• [Problem statement]
Wherever the string "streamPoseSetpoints" appears in the listing, copy that line.

((

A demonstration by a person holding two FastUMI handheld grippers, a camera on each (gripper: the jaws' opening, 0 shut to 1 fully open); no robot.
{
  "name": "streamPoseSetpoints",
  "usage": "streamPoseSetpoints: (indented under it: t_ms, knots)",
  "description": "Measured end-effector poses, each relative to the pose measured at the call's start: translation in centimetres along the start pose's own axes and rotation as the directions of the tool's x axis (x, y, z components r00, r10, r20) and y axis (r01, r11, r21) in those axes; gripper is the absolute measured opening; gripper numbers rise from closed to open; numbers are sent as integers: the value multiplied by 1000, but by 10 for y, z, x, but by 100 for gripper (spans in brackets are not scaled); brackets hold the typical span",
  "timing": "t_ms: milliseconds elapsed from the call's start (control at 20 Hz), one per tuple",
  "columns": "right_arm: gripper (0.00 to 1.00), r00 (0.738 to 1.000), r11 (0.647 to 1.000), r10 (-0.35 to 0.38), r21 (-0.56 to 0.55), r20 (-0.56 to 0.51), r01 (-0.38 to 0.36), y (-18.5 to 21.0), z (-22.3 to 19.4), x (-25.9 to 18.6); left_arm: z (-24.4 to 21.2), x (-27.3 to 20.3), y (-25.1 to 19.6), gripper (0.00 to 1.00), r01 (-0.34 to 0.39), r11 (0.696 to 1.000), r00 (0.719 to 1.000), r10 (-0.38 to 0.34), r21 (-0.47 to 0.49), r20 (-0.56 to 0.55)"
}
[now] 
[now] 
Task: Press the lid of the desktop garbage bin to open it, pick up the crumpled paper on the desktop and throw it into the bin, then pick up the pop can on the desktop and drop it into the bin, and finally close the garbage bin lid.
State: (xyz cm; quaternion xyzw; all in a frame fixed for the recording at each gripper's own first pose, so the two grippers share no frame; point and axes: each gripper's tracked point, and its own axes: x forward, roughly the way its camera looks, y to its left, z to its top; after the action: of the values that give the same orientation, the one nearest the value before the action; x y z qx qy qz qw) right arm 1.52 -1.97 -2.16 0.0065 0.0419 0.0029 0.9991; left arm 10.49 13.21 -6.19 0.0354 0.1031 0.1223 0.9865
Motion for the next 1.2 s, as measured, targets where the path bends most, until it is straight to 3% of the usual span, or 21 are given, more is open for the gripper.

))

• [Exercise output]
  "name": "streamPoseSetpoints",
  "usage": "streamPoseSetpoints: (indented under it: t_ms, knots)",

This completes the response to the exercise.